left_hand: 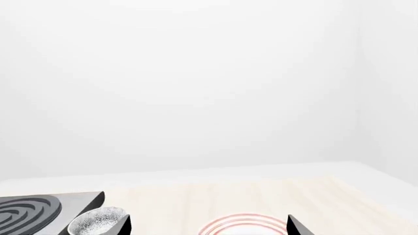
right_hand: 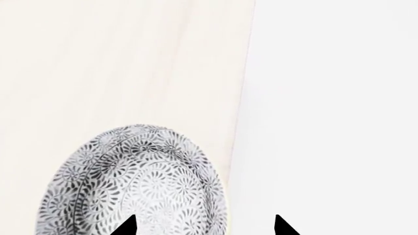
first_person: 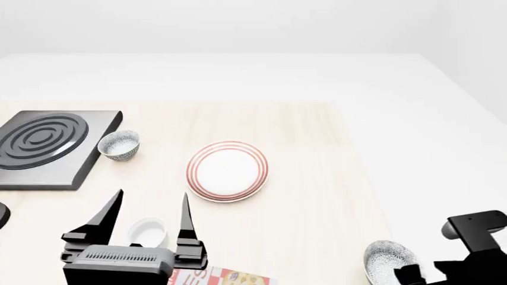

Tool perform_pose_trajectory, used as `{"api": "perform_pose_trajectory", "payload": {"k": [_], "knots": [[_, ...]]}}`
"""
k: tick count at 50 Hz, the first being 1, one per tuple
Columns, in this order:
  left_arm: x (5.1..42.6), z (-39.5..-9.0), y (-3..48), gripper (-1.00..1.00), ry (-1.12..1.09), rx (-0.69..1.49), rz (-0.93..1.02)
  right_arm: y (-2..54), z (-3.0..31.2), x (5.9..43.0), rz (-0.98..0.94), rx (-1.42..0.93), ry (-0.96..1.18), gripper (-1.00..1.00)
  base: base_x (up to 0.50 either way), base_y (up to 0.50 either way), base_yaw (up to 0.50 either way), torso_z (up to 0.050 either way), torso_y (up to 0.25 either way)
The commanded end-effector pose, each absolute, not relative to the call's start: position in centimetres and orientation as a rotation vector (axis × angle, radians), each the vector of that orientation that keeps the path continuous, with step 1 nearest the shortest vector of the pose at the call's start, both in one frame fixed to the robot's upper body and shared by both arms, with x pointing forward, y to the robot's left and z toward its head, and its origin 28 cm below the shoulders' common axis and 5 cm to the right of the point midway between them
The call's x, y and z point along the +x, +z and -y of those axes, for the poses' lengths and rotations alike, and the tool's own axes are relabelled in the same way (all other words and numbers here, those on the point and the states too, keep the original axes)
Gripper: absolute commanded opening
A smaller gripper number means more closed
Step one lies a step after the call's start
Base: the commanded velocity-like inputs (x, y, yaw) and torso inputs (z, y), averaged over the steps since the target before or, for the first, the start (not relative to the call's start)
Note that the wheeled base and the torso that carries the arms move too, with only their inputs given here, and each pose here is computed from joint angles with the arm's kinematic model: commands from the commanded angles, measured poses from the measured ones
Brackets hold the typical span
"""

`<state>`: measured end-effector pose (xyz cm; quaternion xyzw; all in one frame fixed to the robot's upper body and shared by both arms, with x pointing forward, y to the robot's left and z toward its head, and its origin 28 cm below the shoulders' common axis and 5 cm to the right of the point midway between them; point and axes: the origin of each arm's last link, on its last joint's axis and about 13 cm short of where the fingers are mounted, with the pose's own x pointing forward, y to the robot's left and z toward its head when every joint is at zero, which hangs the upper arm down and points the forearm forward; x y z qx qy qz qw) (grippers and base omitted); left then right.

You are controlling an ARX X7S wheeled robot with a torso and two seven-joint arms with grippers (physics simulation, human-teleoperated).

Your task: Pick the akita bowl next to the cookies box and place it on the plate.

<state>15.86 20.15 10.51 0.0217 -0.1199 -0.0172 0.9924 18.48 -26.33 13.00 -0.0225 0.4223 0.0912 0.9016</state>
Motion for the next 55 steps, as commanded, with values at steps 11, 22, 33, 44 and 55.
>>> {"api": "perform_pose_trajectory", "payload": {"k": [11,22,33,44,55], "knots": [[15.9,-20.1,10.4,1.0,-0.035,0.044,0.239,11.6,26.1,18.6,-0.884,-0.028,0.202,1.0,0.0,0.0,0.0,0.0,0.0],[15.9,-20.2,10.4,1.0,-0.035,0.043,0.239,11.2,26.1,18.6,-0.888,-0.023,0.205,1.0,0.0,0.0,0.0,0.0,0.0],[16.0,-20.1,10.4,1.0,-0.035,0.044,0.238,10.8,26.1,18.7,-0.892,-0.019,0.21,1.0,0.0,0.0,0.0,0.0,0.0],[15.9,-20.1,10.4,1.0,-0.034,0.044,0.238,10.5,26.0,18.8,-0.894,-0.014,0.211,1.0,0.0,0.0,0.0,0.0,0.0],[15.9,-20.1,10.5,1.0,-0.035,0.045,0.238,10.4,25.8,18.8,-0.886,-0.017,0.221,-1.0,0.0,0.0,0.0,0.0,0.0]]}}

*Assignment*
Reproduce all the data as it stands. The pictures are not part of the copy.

*Answer area*
left_hand: 
right_hand: 
first_person: 

Tool perform_pose_trajectory, used as `{"api": "perform_pose_trajectory", "payload": {"k": [_], "knots": [[_, ...]]}}`
"""
k: tick count at 50 Hz, the first being 1, one per tuple
Columns, in this order:
  left_arm: x (5.1..42.6), z (-39.5..-9.0), y (-3..48), gripper (-1.00..1.00), ry (-1.12..1.09), rx (-0.69..1.49), rz (-0.93..1.02)
  right_arm: y (-2..54), z (-3.0..31.2), x (5.9..43.0), rz (-0.98..0.94), rx (-1.42..0.93), ry (-0.96..1.18), gripper (-1.00..1.00)
  base: base_x (up to 0.50 either way), base_y (up to 0.50 either way), base_yaw (up to 0.50 either way), torso_z (up to 0.050 either way), torso_y (up to 0.25 either way)
The commanded end-effector pose, each absolute, not relative to the call's start: position in centimetres and orientation as a rotation vector (axis × angle, radians), each the vector of that orientation that keeps the path continuous, with step 1 nearest the shortest vector of the pose at the call's start, both in one frame fixed to the robot's upper body and shared by both arms, with x pointing forward, y to the robot's left and z toward its head, and its origin 28 cm below the shoulders' common axis and 5 cm to the right of the point midway between them
The call's x, y and z point along the +x, +z and -y of those axes, for the poses' lengths and rotations alike, and the tool's own axes are relabelled in the same way (all other words and numbers here, those on the point and the states too, keep the original axes)
Gripper: absolute commanded opening
A smaller gripper number means more closed
Step one lies a step after the call's start
Base: the commanded velocity-like inputs (x, y, yaw) and torso inputs (z, y), averaged over the steps since the target before or, for the first, the start (not relative to the call's start)
Note that the wheeled base and the torso that carries the arms move too, with only their inputs given here, and each pose here is computed from joint angles with the arm's kinematic model: commands from the commanded angles, measured poses from the measured ones
Brackets hold the typical span
"""

`<state>`: measured end-effector pose (xyz cm; quaternion xyzw; all in one frame fixed to the robot's upper body and shared by both arms, with x pointing forward, y to the robot's left and z toward its head, and its origin 28 cm below the shoulders' common axis and 5 cm to the right of the point midway between them; point and axes: the origin of each arm's last link, on its last joint's axis and about 13 cm short of where the fingers are mounted, with the pose's own x pointing forward, y to the robot's left and z toward its head when every joint is at zero, which hangs the upper arm down and points the forearm forward; x y z qx qy qz qw) (grippers and base omitted); left then right.

You are controlling an ARX X7S wheeled robot with a torso and two seven-joint arms with grippers (physics simulation, human-teleoperated).

Your task: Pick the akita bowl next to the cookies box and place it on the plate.

<state>15.86 20.15 10.51 0.0217 -0.1199 -0.0172 0.9924 18.48 -26.33 13.00 -0.0225 0.4223 0.0912 0.9016</state>
Motion for the next 55 steps, as commanded, with values at steps 11, 22, 33, 44 and 55.
>>> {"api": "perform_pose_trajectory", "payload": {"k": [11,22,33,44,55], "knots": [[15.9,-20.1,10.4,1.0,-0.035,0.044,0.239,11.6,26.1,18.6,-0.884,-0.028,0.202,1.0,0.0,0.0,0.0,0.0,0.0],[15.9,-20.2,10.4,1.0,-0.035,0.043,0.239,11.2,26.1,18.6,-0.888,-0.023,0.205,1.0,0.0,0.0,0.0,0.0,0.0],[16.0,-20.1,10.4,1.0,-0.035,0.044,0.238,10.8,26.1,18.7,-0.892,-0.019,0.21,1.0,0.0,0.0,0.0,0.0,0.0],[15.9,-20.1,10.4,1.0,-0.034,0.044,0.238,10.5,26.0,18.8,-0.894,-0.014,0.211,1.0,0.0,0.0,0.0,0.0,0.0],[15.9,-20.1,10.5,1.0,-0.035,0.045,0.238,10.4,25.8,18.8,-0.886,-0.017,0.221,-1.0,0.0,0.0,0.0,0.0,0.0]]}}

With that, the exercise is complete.